## Data provided
○ ○ ○ ○ ○ ○ ○

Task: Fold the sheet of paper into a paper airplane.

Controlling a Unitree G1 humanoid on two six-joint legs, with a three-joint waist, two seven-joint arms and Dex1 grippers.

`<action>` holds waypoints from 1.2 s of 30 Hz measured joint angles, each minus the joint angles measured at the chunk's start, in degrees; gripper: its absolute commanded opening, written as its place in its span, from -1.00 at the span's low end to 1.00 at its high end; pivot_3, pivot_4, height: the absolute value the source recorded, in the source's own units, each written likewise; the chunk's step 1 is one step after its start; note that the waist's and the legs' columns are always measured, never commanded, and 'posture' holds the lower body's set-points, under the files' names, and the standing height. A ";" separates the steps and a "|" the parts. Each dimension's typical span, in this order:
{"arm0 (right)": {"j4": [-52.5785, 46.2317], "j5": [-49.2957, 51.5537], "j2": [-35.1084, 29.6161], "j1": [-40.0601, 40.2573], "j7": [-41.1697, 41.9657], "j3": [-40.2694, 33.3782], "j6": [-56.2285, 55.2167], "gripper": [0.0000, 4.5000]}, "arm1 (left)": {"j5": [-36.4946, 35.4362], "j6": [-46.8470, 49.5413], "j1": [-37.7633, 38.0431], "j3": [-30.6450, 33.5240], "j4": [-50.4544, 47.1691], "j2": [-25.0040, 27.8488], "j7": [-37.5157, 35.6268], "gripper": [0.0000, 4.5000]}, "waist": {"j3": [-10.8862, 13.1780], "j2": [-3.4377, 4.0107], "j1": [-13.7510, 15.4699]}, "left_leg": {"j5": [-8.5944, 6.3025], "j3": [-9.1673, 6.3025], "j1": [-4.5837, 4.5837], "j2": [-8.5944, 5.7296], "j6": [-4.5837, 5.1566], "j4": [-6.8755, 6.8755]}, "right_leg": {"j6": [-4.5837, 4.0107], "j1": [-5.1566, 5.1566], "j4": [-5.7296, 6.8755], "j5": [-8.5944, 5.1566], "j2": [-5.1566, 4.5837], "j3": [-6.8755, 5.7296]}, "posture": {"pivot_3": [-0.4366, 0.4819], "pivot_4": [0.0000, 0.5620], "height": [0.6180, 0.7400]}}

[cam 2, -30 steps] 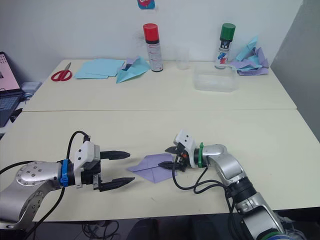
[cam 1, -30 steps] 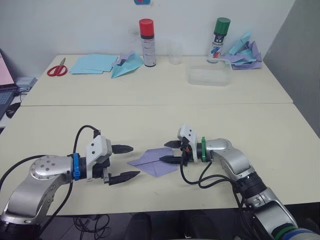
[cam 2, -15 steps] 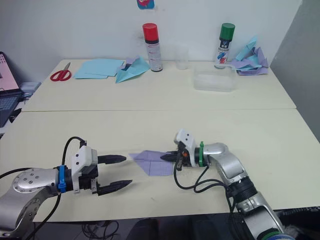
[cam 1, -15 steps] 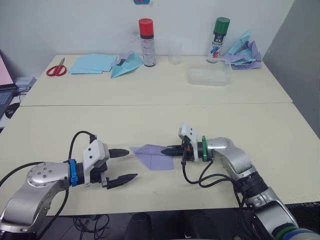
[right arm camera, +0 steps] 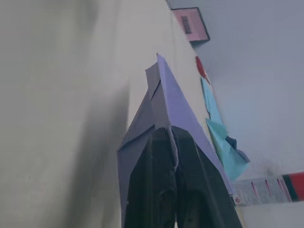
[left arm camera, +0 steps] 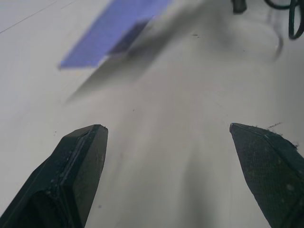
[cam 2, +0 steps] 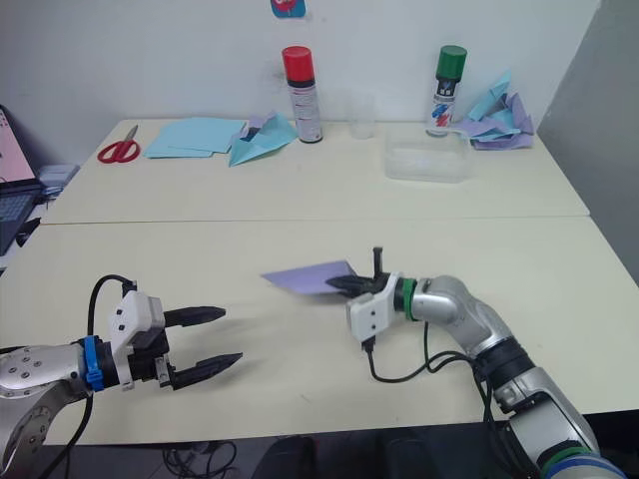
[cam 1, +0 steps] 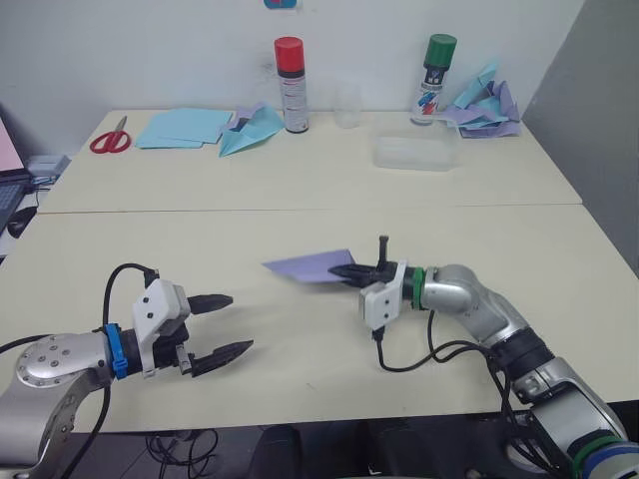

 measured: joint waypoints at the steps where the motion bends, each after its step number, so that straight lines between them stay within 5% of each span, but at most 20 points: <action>1: 0.29 0.06 0.00 0.46 -0.09 0.21 -0.77 -0.45 | 0.00 0.00 0.00 -0.03 -0.01 -0.01 0.11 1.00 | 0.00 0.00 0.01 | 0.00 0.00 0.00 0.00 0.00 0.00 | 0.00 0.02 0.00 0.00 -0.01 0.00 | -0.05 -0.47 1.00; 6: 0.18 6.01 -3.70 1.49 4.18 1.66 -5.26 0.30 | 0.02 0.00 -0.42 -0.18 -0.08 -0.57 0.95 1.00 | 0.00 0.00 0.12 | 0.00 -0.02 0.05 -0.02 0.00 0.11 | 0.02 0.15 0.00 0.01 -0.06 -0.02 | -0.05 -0.47 1.00; 11: -6.70 32.22 -9.21 6.23 21.65 1.67 4.23 0.98 | -0.49 3.09 -5.20 -0.89 0.37 -3.09 4.92 1.00 | 0.03 -0.04 0.69 | 0.00 -0.14 0.13 0.01 0.02 0.23 | 0.08 0.32 0.04 0.06 -0.07 -0.12 | -0.05 -0.47 1.00; 13: -10.55 38.64 -10.37 6.72 25.51 0.96 11.00 0.98 | -0.48 3.88 -8.15 -1.94 0.89 -3.88 6.07 1.00 | 0.03 -0.02 0.91 | 0.00 -0.15 0.17 0.01 0.02 0.23 | 0.14 0.34 0.08 0.10 -0.07 -0.10 | -0.05 -0.47 1.00; 15: -15.33 45.22 -10.83 6.96 27.20 -1.19 23.01 1.00 | -0.10 4.16 -12.13 -4.50 2.03 -5.80 7.41 0.79 | 0.03 -0.02 1.01 | 0.00 -0.14 0.17 0.00 0.02 0.28 | 0.18 0.34 0.12 0.15 -0.06 -0.09 | -0.05 -0.47 1.00; 19: -22.05 53.14 -7.56 4.96 22.42 -6.00 45.15 1.00 | 3.37 4.15 -18.13 -11.96 6.69 -10.47 10.25 0.21 | 0.03 -0.03 1.05 | 0.00 -0.15 0.15 -0.02 0.02 0.30 | 0.23 0.33 0.12 0.20 0.00 -0.08 | -0.05 -0.47 1.00; 28: -29.03 52.98 -5.23 7.78 16.25 -8.39 62.77 1.00 | 9.94 1.86 -21.52 -20.05 14.67 -15.53 12.19 -0.99 | 0.03 -0.03 1.46 | 0.00 -0.11 -0.01 -0.03 0.02 0.27 | 0.24 0.22 -0.01 0.19 0.02 -0.05 | -0.05 -0.47 1.00; 36: -32.80 59.66 -1.15 10.13 8.83 -14.93 83.81 1.00 | 14.95 -1.74 -22.31 -24.88 18.17 -16.03 11.88 -0.99 | -0.02 -0.05 1.40 | 0.01 -0.12 0.08 -0.04 0.02 0.33 | 0.37 0.32 0.03 0.31 0.02 -0.03 | -0.05 -0.47 1.00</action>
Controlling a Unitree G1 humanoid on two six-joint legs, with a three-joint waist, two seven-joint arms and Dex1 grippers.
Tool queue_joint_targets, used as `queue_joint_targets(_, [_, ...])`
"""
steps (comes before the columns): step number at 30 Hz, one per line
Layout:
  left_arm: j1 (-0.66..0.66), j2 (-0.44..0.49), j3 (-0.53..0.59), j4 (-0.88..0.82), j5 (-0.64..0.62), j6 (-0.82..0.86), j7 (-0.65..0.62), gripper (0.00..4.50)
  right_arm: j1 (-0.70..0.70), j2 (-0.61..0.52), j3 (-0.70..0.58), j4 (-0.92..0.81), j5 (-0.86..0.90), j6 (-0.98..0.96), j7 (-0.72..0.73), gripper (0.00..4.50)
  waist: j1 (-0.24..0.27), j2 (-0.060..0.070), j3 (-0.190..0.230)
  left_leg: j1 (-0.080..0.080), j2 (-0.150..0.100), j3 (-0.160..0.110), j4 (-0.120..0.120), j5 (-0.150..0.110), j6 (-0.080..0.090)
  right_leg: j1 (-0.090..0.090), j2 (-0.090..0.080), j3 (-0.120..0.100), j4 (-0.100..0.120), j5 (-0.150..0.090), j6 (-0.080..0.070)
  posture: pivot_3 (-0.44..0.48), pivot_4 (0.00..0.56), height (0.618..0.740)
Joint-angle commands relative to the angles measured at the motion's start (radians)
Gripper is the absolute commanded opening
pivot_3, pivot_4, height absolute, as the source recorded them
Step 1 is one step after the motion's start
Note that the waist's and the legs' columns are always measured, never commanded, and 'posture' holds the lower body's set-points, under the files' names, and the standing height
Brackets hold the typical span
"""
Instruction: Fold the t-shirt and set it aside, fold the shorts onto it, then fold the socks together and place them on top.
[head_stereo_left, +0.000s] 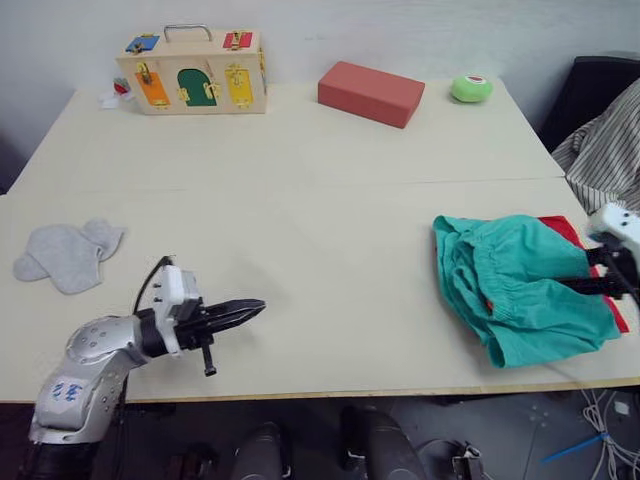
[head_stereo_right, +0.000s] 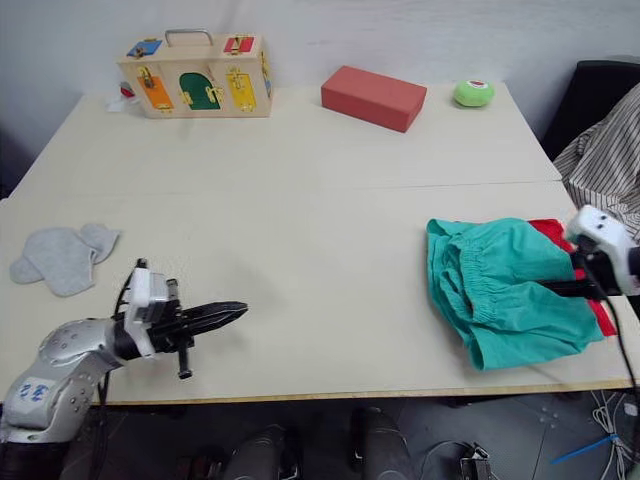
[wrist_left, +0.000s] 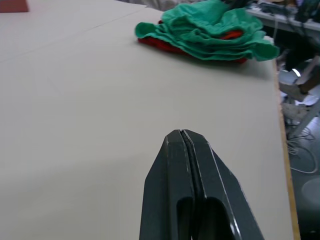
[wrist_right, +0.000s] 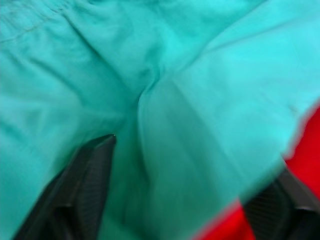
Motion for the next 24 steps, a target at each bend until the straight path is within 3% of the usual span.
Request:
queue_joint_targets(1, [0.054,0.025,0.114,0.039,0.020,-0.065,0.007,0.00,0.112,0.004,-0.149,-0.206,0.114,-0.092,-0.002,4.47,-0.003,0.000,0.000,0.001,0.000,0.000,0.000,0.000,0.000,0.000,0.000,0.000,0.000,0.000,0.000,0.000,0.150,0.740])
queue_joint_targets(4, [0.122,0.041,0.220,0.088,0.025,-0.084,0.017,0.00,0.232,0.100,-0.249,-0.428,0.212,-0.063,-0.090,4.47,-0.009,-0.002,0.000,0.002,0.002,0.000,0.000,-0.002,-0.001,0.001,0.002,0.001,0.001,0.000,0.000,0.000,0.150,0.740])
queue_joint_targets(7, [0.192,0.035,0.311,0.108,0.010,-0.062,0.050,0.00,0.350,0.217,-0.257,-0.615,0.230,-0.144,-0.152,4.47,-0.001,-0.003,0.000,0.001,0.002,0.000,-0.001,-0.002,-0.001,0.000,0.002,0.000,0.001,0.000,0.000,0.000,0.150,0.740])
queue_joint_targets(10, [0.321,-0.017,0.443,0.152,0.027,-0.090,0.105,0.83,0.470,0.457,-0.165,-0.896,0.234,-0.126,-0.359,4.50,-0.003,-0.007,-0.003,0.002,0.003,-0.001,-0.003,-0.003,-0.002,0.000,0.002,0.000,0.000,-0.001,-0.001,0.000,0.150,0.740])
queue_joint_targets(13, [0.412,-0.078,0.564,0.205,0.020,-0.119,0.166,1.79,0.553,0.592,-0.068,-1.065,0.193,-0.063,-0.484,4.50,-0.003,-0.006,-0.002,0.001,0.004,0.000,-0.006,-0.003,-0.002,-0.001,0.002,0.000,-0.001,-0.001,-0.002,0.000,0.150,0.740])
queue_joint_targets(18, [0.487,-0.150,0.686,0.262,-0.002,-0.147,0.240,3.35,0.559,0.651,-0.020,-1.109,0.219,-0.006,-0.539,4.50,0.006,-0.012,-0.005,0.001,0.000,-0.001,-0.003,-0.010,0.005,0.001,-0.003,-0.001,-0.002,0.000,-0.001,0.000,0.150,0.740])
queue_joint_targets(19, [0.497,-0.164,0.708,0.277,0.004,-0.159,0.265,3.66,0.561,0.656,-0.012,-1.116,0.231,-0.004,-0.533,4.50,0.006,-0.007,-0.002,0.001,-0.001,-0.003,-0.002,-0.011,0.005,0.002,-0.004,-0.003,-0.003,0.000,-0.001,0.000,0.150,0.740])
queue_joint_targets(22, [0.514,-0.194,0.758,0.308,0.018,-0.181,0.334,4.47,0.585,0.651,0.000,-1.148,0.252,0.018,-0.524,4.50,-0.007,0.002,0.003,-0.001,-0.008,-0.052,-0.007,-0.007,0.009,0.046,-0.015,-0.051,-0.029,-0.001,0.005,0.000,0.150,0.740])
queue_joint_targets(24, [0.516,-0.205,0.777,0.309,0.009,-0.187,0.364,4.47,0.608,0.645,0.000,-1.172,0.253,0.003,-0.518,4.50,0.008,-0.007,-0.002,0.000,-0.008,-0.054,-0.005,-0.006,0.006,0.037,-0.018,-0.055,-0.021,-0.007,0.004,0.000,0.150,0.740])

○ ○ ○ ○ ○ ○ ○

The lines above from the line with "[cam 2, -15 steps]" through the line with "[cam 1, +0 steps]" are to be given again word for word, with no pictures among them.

## Solution for this task
[cam 2, -15 steps] 
[cam 1, -15 steps] 
[right arm camera, +0 steps] 
[left arm camera, +0 steps] 
[cam 2, +0 steps] 
[cam 1, +0 steps] 

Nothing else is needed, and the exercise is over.